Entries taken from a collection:
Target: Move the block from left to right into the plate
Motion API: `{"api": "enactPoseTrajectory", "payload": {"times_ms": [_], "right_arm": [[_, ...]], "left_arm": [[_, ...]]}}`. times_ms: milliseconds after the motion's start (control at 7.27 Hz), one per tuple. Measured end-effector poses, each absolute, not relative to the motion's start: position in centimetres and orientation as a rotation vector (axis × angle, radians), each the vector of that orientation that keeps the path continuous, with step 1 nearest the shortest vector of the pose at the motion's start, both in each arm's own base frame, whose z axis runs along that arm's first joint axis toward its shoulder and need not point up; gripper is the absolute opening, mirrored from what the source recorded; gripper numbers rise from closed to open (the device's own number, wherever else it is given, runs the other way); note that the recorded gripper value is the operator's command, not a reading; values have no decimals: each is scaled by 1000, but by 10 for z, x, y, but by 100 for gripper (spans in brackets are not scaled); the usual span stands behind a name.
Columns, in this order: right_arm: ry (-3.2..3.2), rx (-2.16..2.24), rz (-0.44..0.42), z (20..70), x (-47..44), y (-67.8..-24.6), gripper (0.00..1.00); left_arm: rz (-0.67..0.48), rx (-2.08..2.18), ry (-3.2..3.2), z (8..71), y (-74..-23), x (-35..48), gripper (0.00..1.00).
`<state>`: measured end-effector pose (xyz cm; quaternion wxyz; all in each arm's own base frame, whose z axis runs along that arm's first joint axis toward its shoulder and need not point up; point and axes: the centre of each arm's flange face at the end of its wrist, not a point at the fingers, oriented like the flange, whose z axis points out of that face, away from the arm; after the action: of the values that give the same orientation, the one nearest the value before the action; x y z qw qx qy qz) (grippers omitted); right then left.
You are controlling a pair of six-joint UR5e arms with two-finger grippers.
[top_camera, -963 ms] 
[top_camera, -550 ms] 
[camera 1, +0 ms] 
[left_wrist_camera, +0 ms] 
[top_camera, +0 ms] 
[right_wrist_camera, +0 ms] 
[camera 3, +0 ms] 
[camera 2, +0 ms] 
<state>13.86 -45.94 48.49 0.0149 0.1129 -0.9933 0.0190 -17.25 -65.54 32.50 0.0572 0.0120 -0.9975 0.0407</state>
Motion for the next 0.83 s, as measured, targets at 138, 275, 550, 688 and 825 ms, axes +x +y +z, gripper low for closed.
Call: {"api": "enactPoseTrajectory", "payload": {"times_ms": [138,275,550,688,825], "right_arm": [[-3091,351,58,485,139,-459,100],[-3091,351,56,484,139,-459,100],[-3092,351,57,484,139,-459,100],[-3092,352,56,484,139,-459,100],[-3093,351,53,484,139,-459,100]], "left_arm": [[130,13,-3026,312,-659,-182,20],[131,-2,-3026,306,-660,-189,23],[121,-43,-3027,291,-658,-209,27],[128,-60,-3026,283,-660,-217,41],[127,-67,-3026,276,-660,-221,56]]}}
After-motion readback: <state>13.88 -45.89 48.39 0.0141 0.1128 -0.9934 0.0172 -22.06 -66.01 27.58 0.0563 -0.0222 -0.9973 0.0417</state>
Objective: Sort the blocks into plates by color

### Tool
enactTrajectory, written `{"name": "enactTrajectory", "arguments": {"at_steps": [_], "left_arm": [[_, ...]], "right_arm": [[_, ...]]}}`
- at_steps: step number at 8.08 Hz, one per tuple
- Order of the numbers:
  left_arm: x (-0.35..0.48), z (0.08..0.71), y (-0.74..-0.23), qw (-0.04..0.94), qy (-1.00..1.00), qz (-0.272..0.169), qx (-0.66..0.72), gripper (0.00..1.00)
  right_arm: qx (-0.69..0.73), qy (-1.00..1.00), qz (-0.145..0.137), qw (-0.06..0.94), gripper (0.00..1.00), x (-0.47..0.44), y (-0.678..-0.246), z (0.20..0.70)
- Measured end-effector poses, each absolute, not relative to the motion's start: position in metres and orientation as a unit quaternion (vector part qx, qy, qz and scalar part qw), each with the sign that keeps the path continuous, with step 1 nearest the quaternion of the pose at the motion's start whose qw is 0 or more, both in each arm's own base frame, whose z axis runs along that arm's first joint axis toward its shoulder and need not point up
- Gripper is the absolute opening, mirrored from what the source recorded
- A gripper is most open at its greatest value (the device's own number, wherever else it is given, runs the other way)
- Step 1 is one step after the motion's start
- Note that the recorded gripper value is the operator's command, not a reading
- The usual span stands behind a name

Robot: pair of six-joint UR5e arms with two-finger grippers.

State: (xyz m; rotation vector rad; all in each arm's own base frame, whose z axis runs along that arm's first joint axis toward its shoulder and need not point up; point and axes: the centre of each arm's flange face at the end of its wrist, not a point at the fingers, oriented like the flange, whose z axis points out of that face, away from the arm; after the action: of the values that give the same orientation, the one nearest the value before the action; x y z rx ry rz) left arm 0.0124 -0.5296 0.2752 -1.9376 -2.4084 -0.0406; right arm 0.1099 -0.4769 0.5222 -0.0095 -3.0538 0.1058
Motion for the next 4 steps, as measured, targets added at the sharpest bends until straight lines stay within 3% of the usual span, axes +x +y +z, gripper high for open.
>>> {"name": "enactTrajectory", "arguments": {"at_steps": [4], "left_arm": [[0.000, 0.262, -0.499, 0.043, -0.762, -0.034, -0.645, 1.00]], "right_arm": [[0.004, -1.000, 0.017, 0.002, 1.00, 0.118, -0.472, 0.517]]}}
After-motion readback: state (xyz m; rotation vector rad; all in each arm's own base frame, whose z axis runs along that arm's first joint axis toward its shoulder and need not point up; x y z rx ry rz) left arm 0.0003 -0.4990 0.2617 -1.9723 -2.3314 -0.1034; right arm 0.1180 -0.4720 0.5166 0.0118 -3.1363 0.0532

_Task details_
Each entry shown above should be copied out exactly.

_Solved exercise_
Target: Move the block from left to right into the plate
Motion API: `{"api": "enactPoseTrajectory", "payload": {"times_ms": [_], "right_arm": [[_, ...]], "left_arm": [[_, ...]]}}`. times_ms: milliseconds after the motion's start (control at 7.27 Hz), one per tuple. Measured end-effector poses, each absolute, not relative to the motion's start: position in centimetres and orientation as a rotation vector (axis × angle, radians), each the vector of that orientation that keeps the path continuous, with step 1 nearest the shortest vector of the pose at the motion's start, both in each arm's own base frame, whose z axis runs along that arm's first joint axis toward its shoulder and need not point up; gripper is the absolute opening, mirrored from what the source recorded; gripper numbers rise from closed to open (the device's own number, wherever else it is given, runs the other way); note that the recorded gripper value is the operator's command, not a reading; values have no decimals: each is scaled by 1000, but by 10 for z, x, y, but by 100 for gripper (spans in brackets are not scaled); the usual span stands behind a name.
Columns, in this order: right_arm: ry (-3.2..3.2), rx (-2.16..2.24), rz (-0.44..0.42), z (20..70), x (-47..44), y (-67.8..-24.6), gripper (0.00..1.00); left_arm: rz (-0.67..0.48), rx (-2.08..2.18), ry (-3.2..3.2), z (8..71), y (-74..-23), x (-35..48), gripper (0.00..1.00).
`<state>`: measured end-effector pose (xyz cm; quaternion wxyz; all in each arm's own base frame, whose z axis runs along that arm's first joint axis toward its shoulder and need not point up; point and axes: the centre of each arm's flange face at the end of its wrist, not a point at the fingers, oriented like the flange, whose z axis points out of that face, away from the arm; after the action: of the values that give the same orientation, the one nearest the value before the action; x y z qw qx qy qz) (grippers omitted); right then left.
You are controlling a pair of six-joint UR5e arms with two-finger grippers.
[top_camera, -963 ms] 
[top_camera, -550 ms] 
[camera 1, +0 ms] 
[left_wrist_camera, +0 ms] 
[top_camera, +0 ms] 
[right_wrist_camera, +0 ms] 
[camera 3, +0 ms] 
[camera 2, +0 ms] 
<state>13.86 -45.94 48.49 0.0149 0.1129 -0.9933 0.0190 -17.25 -65.54 32.50 0.0572 0.0120 -0.9975 0.0407</state>
Motion for the next 0.83 s, as measured, targets at 138, 275, 550, 688 and 825 ms, axes +x +y +z, gripper low for closed.
Call: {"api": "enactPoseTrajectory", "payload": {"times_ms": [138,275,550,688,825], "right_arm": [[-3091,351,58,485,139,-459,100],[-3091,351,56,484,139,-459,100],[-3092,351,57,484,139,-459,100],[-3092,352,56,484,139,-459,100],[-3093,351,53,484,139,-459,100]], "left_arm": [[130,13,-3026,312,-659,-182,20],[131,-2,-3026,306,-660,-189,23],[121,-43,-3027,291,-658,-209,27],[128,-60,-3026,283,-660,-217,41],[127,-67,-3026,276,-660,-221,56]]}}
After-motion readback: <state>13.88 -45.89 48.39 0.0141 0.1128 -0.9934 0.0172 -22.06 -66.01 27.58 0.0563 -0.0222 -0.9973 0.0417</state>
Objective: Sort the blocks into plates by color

### Tool
enactTrajectory, written `{"name": "enactTrajectory", "arguments": {"at_steps": [_], "left_arm": [[_, ...]], "right_arm": [[_, ...]]}}`
- at_steps: step number at 8.08 Hz, one per tuple
- Order of the numbers:
  left_arm: x (-0.35..0.48), z (0.08..0.71), y (-0.74..-0.23), qw (-0.04..0.94), qy (-1.00..1.00), qz (-0.272..0.169), qx (-0.66..0.72), gripper (0.00..1.00)
  right_arm: qx (-0.69..0.73), qy (-1.00..1.00), qz (-0.145..0.137), qw (-0.06..0.94), gripper (0.00..1.00), x (-0.47..0.44), y (-0.678..-0.246), z (0.20..0.70)
- Measured end-effector poses, each absolute, not relative to the motion's start: position in metres and orientation as a unit quaternion (vector part qx, qy, qz and scalar part qw), each with the sign that keeps the path continuous, with step 1 nearest the quaternion of the pose at the motion's start whose qw is 0 or more, both in each arm's own base frame, whose z axis runs along that arm's first joint axis toward its shoulder and need not point up
- Gripper is the absolute opening, mirrored from what the source recorded
- A gripper is most open at its greatest value (the device's own number, wherever else it is given, runs the other way)
- Step 1 is one step after the motion's start
- Note that the recorded gripper value is the operator's command, not a reading
- The usual span stands behind a name

Robot: pair of six-joint UR5e arms with two-finger grippers.

State: (xyz m; rotation vector rad; all in each arm's own base frame, whose z axis runs along that arm's first joint axis toward its shoulder and need not point up; point and axes: the centre of each arm's flange face at the end of its wrist, not a point at the fingers, oriented like the flange, whose z axis points out of that face, away from the arm; after the action: of the values that give the same orientation, the one nearest the value before the action; x y z rx ry rz) left arm 0.0124 -0.5296 0.2752 -1.9376 -2.4084 -0.0406; right arm 0.1099 -0.4769 0.5222 -0.0095 -3.0538 0.1058
Motion for the next 4 steps, as measured, targets added at the sharpest bends until straight lines stay within 3% of the usual span, axes +x +y +z, gripper high for open.
>>> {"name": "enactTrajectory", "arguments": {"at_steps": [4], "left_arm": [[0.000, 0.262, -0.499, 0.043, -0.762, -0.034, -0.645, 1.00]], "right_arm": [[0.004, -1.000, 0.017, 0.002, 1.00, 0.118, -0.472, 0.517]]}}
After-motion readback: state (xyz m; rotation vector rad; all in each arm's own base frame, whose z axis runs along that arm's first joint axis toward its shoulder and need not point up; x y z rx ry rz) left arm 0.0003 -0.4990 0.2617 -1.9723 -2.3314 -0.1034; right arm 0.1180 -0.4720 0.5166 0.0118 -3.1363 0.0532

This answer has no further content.